**DIRECTIONS**
Please restate, exactly as written, the lines running from the beginning of the material through the line that has "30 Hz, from" in it.

**EXCERPTED DATA**
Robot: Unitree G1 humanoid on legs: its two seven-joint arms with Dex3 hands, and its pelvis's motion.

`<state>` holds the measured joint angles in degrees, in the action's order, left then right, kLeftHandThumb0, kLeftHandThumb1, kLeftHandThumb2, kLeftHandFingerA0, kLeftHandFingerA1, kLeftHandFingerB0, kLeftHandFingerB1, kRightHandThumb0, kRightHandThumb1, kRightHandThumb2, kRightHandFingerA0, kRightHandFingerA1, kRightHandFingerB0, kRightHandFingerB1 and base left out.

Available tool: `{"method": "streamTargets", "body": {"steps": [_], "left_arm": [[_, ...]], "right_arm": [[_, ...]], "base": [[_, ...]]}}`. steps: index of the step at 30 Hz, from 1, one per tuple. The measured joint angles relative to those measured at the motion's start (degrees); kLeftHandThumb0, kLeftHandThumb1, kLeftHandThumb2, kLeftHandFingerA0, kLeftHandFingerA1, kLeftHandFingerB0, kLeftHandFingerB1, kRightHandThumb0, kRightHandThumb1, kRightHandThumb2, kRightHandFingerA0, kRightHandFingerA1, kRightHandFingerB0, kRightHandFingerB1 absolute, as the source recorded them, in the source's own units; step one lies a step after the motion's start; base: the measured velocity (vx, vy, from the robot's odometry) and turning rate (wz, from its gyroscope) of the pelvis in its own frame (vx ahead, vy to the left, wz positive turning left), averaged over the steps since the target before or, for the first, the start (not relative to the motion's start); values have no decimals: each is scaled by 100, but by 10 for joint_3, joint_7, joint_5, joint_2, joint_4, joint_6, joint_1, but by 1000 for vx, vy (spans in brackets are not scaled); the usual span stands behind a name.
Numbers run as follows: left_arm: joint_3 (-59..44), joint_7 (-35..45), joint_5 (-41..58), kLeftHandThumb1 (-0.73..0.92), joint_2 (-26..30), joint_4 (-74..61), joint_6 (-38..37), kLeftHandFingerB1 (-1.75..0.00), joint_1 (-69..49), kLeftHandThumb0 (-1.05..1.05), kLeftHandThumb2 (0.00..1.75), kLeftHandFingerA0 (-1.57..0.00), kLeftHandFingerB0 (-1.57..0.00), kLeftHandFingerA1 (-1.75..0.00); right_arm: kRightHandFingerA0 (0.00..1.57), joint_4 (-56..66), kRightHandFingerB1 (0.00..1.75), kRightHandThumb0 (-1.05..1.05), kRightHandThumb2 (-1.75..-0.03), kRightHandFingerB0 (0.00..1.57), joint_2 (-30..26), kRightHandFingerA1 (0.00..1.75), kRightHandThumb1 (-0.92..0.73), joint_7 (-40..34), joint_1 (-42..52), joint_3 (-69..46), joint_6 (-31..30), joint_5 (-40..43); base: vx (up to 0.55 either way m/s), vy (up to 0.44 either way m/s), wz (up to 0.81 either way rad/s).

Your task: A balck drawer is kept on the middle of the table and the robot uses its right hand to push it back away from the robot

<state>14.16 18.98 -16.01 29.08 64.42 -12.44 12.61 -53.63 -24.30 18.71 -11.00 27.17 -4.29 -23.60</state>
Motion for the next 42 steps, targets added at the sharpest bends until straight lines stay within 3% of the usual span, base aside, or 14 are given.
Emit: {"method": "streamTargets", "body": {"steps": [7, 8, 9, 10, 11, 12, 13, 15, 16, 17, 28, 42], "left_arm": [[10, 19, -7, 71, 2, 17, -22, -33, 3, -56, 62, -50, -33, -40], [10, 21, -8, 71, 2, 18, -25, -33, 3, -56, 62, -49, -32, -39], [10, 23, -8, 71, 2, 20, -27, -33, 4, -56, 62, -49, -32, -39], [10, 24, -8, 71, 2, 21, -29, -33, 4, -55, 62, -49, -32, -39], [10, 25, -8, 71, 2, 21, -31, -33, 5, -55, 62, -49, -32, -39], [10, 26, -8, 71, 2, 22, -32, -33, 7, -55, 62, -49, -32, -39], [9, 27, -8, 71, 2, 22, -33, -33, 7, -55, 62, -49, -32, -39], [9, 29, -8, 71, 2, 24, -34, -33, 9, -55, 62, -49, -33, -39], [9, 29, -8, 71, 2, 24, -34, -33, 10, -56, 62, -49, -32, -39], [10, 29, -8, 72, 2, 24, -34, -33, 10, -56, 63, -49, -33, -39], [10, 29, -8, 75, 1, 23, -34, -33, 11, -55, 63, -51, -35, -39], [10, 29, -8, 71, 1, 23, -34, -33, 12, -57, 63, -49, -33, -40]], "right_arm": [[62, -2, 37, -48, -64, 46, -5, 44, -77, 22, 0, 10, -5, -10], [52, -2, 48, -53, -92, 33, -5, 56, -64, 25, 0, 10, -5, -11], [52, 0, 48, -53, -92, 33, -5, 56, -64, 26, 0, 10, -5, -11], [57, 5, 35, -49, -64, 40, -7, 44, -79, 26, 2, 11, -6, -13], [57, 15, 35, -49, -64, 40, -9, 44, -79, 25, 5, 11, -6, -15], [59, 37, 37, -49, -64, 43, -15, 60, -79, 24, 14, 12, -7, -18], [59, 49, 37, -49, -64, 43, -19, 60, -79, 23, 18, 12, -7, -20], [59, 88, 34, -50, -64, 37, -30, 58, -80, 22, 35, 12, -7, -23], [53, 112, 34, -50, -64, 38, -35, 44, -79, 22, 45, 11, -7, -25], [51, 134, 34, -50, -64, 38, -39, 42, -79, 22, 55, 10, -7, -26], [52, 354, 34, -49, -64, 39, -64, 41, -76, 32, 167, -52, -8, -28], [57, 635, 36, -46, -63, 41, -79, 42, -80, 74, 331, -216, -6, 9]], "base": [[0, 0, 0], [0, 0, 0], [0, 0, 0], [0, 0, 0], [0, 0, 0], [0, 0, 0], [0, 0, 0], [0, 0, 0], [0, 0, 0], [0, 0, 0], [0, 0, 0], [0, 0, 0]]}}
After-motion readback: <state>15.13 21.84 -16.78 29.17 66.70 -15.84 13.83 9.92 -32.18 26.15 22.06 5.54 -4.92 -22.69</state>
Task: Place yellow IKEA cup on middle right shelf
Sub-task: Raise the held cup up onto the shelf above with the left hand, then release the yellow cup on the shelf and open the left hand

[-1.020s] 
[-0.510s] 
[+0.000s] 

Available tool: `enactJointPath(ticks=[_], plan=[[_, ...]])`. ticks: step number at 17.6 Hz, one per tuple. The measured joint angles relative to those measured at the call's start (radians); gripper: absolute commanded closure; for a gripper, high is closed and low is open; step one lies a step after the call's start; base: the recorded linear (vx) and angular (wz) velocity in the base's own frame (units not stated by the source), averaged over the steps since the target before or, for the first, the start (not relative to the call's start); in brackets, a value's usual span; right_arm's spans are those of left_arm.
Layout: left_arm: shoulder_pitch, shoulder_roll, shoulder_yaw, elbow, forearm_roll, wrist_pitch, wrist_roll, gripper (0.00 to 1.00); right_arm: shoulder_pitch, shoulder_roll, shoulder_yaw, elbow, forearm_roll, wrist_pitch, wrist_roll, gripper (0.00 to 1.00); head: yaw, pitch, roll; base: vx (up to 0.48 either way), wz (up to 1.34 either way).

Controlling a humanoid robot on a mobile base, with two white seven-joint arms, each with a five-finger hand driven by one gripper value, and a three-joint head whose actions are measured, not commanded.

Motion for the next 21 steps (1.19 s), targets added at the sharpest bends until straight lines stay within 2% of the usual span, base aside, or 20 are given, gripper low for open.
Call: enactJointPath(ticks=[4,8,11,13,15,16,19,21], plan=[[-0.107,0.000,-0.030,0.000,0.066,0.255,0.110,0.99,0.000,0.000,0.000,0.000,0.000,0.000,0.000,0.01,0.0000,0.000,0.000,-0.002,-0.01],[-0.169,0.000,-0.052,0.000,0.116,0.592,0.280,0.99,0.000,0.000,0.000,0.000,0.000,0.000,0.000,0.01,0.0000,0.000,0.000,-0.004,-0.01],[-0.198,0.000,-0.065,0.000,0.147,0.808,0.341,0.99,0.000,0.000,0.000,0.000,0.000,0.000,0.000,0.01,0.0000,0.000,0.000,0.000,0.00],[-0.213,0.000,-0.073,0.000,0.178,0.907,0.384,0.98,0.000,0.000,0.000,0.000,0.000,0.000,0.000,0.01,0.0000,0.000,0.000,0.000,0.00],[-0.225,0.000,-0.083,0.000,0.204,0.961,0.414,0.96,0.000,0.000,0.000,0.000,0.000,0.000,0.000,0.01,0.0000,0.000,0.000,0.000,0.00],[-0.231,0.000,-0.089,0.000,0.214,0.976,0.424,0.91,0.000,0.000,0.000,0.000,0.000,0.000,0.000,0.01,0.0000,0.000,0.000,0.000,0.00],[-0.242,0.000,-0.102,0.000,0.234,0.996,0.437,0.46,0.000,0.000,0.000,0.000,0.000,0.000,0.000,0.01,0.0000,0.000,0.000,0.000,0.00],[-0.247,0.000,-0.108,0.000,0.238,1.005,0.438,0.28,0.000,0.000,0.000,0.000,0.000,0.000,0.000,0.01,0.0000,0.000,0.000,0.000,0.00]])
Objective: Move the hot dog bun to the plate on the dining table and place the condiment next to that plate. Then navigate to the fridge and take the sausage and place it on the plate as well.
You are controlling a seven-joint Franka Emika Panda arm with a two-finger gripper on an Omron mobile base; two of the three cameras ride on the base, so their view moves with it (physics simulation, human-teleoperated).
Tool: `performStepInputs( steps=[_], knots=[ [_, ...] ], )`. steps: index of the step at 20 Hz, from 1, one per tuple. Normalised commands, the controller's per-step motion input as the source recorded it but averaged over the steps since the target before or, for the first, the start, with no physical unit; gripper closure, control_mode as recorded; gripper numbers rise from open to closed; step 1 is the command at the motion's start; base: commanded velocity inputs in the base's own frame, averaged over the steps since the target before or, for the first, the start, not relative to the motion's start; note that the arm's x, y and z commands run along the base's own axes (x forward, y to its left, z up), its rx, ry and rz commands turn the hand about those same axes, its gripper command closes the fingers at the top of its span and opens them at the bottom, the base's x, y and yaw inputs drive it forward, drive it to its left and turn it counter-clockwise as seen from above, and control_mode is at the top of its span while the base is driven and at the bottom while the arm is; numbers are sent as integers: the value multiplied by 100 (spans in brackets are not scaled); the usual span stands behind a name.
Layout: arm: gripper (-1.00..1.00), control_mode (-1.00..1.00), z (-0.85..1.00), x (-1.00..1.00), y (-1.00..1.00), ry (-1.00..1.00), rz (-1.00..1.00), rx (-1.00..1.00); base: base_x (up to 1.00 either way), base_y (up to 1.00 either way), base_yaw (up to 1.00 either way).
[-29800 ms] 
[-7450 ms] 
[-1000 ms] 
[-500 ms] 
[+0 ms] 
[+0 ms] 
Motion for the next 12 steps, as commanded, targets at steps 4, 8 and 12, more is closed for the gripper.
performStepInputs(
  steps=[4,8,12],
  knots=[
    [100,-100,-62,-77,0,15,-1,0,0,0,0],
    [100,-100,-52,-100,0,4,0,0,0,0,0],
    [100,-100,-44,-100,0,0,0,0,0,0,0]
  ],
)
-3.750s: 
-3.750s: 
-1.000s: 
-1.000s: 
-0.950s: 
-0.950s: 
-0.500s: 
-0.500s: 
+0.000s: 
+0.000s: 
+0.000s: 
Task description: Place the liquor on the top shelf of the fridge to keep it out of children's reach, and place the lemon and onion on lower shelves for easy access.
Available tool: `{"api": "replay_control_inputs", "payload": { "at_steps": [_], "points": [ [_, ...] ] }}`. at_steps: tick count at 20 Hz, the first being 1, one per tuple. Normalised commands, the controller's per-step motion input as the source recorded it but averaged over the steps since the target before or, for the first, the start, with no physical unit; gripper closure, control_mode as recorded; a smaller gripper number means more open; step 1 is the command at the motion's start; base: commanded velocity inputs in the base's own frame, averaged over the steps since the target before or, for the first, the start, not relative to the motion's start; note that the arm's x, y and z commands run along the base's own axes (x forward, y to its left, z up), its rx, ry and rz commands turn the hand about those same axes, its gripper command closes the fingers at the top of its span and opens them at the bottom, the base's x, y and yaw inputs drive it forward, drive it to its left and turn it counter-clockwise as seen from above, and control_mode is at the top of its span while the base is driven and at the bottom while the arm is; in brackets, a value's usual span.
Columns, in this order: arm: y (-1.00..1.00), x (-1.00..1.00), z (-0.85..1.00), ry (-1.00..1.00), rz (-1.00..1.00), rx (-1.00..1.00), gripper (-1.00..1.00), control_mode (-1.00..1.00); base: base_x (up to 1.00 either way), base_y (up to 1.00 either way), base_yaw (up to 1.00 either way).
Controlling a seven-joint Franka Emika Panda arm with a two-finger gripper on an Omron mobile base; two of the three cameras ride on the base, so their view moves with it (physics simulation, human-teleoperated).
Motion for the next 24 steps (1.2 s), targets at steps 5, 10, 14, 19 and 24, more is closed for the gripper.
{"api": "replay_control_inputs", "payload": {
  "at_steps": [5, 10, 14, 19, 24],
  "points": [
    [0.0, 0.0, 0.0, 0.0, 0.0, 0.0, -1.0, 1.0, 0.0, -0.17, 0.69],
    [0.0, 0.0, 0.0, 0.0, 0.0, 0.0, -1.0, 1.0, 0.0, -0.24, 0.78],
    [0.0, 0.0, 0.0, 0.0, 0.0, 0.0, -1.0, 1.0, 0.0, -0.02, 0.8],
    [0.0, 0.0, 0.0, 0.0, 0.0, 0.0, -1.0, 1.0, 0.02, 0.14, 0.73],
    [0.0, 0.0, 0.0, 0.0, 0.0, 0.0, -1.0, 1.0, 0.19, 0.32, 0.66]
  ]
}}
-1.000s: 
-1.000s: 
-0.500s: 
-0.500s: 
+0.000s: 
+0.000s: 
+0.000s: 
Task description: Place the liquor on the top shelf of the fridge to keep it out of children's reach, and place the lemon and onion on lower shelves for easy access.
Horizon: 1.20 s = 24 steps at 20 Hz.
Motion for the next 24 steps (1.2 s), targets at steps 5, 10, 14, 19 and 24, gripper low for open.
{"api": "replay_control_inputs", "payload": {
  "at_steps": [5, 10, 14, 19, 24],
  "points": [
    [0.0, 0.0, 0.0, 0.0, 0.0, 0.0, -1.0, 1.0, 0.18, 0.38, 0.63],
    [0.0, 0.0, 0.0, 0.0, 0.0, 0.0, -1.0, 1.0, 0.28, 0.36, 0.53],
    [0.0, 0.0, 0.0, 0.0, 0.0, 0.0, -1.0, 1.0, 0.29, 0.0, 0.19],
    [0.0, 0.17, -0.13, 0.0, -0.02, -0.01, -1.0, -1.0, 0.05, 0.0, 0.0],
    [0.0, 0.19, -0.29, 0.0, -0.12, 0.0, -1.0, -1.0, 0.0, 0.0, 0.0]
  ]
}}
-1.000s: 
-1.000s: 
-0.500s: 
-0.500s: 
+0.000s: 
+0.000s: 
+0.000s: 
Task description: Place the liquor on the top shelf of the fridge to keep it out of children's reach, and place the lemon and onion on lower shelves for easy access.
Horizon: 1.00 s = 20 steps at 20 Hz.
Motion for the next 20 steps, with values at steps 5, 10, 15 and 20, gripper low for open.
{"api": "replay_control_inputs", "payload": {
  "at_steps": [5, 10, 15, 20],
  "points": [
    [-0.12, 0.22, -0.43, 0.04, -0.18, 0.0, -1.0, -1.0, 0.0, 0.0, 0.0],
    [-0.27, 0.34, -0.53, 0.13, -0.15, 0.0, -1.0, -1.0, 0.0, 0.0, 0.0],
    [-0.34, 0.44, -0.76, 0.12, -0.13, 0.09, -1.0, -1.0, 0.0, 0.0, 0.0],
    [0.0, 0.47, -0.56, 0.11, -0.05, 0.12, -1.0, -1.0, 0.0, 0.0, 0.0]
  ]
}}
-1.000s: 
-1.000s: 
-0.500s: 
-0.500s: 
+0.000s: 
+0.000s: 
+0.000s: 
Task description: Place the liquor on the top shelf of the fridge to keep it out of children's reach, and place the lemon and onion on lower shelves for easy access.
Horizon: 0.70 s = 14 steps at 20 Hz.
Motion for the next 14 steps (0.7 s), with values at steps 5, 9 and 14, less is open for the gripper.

**EXERCISE RESPONSE**
Robot: Unitree G1 humanoid on legs: its two seven-joint arms with Dex3 hands, and its pelvis's motion.

`<state>` holds the measured joint angles in degrees, in the action's order, left then right, kLeftHandThumb0, kLeftHandThumb1, kLeftHandThumb2, kLeftHandFingerA0, kLeftHandFingerA1, kLeftHandFingerB0, kLeftHandFingerB1, kRightHandThumb0, kRightHandThumb1, kRightHandThumb2, kRightHandFingerA0, kRightHandFingerA1, kRightHandFingerB0, kRightHandFingerB1 and base left out.

Available tool: `{"method": "streamTargets", "body": {"steps": [_], "left_arm": [[_, ...]], "right_arm": [[_, ...]], "base": [[_, ...]]}}`. steps: index of the step at 30 Hz, from 1, one per tuple. The measured joint angles relative to those measured at the motion's start (degrees); kLeftHandThumb0, kLeftHandThumb1, kLeftHandThumb2, kLeftHandFingerA0, kLeftHandFingerA1, kLeftHandFingerB0, kLeftHandFingerB1, kRightHandThumb0, kRightHandThumb1, kRightHandThumb2, kRightHandFingerA0, kRightHandFingerA1, kRightHandFingerB0, kRightHandFingerB1 absolute, as the source recorded them, in the source's own units; step one lies a step after the motion's start; base: the measured velocity (vx, vy, from the robot's odometry) and turning rate (wz, from its gyroscope) of the pelvis in its own frame (vx ahead, vy to the left, wz positive turning left), averaged over the steps since the target before or, for the first, the start (not relative to the motion's start); values have no decimals: each is scaled by 100, but by 10 for joint_3, joint_7, joint_5, joint_2, joint_4, joint_6, joint_1, but by 1000 for vx, vy (spans in brackets are not scaled); the usual span stands behind a name.

The exercise asks for nothing more.